* Problem details *
Each line of the data holding "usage" should be found and copied.

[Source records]
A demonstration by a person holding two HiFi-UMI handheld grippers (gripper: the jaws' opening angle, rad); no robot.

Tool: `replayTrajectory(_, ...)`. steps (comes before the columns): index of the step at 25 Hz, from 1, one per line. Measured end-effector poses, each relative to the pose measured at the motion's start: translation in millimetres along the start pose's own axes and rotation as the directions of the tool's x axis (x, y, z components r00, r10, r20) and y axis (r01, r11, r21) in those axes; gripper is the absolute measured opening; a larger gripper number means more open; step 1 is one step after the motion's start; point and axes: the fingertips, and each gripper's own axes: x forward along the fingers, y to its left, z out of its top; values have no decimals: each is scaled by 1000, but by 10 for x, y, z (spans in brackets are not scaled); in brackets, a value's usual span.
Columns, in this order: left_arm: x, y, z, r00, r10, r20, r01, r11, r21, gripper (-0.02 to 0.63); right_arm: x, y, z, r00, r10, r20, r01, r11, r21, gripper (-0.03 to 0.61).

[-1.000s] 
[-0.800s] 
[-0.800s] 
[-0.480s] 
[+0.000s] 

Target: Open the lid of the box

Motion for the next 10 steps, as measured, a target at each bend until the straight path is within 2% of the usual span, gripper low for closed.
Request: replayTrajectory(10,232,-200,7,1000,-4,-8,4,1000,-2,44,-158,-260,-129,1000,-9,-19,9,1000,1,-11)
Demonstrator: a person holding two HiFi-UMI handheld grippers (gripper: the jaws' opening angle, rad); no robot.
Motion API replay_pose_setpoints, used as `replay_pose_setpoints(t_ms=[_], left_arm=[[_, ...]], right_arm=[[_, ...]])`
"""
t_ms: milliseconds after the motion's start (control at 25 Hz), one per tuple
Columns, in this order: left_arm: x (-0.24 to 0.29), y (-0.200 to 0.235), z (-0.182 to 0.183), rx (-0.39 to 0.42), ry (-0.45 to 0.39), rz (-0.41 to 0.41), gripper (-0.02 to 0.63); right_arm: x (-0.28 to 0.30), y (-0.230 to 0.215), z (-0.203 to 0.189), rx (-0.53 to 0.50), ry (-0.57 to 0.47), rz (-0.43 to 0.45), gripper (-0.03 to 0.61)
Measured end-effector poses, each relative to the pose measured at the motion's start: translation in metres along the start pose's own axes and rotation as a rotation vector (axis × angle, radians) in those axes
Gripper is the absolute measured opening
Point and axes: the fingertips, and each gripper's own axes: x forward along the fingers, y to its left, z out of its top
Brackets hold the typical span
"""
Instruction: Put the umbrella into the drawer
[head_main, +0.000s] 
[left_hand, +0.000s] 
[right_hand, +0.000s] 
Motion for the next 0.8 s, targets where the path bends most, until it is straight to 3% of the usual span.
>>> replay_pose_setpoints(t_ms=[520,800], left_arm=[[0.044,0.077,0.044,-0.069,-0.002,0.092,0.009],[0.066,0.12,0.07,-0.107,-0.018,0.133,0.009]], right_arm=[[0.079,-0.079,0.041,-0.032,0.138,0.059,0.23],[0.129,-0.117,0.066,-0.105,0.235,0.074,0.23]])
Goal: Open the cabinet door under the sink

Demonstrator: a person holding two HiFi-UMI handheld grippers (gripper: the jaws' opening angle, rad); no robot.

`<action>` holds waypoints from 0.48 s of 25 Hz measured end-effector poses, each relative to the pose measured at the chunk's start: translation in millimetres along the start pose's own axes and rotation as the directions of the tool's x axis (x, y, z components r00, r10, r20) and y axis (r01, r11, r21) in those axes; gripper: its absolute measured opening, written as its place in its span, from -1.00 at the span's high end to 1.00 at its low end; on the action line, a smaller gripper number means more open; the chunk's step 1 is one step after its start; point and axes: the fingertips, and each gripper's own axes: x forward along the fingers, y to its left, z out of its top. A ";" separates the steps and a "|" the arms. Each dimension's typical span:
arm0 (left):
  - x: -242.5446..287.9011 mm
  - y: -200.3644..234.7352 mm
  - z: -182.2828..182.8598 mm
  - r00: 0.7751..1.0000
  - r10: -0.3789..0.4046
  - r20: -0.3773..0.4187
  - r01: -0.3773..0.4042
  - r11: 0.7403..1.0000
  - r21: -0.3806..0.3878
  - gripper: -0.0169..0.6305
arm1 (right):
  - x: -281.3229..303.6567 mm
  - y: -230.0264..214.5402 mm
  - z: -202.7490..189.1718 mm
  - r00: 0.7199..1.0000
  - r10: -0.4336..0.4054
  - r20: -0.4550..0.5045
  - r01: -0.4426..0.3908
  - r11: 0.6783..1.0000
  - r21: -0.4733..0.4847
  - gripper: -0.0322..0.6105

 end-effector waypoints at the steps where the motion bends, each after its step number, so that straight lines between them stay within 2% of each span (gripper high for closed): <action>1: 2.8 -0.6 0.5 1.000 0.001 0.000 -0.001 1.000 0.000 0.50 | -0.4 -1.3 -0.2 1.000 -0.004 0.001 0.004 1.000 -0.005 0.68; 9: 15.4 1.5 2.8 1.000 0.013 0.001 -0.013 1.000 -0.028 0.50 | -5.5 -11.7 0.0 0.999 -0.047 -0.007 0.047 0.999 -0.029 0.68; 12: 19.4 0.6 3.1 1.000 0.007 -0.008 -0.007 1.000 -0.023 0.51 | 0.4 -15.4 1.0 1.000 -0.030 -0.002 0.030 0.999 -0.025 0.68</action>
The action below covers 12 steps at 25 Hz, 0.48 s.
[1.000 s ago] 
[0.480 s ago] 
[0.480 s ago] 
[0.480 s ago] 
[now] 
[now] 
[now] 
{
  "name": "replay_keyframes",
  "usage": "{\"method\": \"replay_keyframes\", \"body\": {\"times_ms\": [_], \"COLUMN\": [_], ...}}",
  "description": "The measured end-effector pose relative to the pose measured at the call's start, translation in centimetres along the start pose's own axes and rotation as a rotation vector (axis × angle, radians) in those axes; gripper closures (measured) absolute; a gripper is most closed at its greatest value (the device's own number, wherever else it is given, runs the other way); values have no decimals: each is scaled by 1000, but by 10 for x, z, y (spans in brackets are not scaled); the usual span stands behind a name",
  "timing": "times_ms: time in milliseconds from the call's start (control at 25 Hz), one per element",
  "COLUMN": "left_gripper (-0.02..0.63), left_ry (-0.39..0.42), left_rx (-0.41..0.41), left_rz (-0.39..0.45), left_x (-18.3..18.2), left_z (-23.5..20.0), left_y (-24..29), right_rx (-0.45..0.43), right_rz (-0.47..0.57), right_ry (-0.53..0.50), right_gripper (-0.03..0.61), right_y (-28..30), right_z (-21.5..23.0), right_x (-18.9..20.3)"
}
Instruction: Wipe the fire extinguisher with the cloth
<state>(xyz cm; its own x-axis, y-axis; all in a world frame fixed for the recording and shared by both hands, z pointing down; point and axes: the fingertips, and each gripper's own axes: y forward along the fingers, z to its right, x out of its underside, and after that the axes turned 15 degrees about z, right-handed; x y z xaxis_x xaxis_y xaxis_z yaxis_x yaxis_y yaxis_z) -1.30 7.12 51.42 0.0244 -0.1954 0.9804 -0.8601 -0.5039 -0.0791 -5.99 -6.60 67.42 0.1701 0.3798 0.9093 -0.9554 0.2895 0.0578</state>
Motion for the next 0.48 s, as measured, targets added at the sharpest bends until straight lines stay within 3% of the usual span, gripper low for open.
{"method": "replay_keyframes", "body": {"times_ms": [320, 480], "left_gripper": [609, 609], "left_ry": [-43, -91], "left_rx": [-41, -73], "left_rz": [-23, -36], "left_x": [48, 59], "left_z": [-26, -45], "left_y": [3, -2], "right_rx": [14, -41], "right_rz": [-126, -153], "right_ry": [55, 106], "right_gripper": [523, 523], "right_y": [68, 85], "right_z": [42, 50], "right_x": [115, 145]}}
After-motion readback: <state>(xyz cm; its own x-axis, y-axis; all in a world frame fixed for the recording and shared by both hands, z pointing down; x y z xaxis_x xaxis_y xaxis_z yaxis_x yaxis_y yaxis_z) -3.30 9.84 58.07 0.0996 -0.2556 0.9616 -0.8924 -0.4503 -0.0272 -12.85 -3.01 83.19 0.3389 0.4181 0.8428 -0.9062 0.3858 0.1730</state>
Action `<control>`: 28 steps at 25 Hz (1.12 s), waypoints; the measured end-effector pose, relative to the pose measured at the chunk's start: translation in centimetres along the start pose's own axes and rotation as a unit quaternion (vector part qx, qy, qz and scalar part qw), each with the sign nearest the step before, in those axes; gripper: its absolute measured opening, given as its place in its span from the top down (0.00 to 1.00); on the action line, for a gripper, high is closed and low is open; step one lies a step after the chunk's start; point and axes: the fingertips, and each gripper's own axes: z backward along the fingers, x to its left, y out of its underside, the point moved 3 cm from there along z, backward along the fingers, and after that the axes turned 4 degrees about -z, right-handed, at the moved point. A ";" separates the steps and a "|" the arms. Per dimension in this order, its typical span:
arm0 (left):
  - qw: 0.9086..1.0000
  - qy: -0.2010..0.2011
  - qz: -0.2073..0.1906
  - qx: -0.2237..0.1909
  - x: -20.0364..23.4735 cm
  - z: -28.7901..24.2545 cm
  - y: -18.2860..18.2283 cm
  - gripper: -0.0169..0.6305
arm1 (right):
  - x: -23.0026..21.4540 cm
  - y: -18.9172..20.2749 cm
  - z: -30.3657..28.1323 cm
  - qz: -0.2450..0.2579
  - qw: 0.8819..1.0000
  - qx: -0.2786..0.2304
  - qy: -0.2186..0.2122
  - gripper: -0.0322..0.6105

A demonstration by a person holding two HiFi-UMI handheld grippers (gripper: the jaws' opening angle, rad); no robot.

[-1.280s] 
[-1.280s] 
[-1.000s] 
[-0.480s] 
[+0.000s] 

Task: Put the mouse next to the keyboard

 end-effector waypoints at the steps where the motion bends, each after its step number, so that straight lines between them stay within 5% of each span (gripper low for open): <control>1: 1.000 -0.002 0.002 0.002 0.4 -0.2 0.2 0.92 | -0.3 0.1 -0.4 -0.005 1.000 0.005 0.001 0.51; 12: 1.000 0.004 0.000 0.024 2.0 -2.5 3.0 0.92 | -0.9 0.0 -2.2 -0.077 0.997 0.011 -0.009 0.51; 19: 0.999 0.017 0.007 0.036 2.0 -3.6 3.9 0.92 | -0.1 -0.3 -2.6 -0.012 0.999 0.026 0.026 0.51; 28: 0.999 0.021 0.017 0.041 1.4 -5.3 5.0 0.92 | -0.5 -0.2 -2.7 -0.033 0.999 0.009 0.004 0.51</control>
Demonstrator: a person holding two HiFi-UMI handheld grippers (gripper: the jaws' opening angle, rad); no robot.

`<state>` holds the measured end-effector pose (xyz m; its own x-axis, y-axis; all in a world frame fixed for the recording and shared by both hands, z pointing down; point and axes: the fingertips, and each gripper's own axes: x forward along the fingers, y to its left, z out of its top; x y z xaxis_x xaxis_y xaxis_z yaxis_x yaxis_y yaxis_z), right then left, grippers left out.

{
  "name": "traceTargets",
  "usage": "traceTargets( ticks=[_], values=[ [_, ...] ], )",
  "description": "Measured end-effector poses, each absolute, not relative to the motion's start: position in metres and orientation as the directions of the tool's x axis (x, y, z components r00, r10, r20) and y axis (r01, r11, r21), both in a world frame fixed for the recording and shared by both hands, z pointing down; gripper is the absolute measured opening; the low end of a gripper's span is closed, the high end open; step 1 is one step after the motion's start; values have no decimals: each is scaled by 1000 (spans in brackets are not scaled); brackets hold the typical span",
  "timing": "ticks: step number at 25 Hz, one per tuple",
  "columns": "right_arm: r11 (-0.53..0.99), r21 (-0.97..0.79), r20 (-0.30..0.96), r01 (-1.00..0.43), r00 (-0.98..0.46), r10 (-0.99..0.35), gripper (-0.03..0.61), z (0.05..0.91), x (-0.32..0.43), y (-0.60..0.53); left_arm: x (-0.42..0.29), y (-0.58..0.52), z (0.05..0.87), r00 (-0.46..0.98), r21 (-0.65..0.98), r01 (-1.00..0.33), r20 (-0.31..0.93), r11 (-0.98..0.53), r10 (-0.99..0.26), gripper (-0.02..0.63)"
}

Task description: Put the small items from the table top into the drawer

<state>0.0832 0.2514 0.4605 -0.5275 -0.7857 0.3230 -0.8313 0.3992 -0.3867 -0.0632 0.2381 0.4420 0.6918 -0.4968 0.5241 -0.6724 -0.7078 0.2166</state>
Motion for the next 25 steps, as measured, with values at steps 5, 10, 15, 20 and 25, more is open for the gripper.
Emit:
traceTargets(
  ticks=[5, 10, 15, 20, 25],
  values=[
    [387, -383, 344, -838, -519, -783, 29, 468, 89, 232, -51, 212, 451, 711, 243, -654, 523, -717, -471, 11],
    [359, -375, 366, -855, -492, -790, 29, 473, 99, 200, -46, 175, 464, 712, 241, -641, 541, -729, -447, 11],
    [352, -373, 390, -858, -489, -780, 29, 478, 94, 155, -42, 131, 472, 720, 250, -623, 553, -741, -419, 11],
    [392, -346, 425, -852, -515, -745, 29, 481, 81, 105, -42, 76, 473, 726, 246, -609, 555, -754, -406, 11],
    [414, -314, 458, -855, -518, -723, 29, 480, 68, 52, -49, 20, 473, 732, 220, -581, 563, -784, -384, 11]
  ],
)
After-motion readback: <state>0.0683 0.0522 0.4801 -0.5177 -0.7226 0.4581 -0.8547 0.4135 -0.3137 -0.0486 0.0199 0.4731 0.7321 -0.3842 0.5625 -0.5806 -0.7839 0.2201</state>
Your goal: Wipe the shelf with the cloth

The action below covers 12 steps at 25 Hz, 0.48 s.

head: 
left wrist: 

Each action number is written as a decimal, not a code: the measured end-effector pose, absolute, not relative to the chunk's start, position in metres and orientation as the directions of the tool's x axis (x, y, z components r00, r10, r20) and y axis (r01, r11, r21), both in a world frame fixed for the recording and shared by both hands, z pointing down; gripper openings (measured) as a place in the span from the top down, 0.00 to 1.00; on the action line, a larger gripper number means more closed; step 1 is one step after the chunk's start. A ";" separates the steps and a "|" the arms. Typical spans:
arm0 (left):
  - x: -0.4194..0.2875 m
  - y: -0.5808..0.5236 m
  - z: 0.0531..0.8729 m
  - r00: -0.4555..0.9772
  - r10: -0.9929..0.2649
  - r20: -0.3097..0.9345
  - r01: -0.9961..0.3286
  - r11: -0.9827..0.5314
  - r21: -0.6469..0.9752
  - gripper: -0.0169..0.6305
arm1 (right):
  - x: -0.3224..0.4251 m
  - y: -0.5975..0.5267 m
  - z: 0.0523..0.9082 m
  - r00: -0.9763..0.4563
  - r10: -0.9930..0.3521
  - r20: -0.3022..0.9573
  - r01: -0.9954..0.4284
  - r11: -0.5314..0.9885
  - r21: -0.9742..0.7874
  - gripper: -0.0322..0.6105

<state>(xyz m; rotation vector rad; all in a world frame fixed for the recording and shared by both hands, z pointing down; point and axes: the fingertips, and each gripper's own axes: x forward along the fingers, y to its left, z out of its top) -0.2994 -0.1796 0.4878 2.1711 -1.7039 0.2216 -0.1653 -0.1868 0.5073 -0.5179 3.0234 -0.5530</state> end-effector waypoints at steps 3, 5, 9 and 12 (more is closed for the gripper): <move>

* Task solution *
  "usage": "{\"method\": \"replay_keyframes\", \"body\": {\"times_ms\": [_], \"COLUMN\": [_], ...}}",
  "usage": "traceTargets( ticks=[_], values=[ [_, ...] ], )",

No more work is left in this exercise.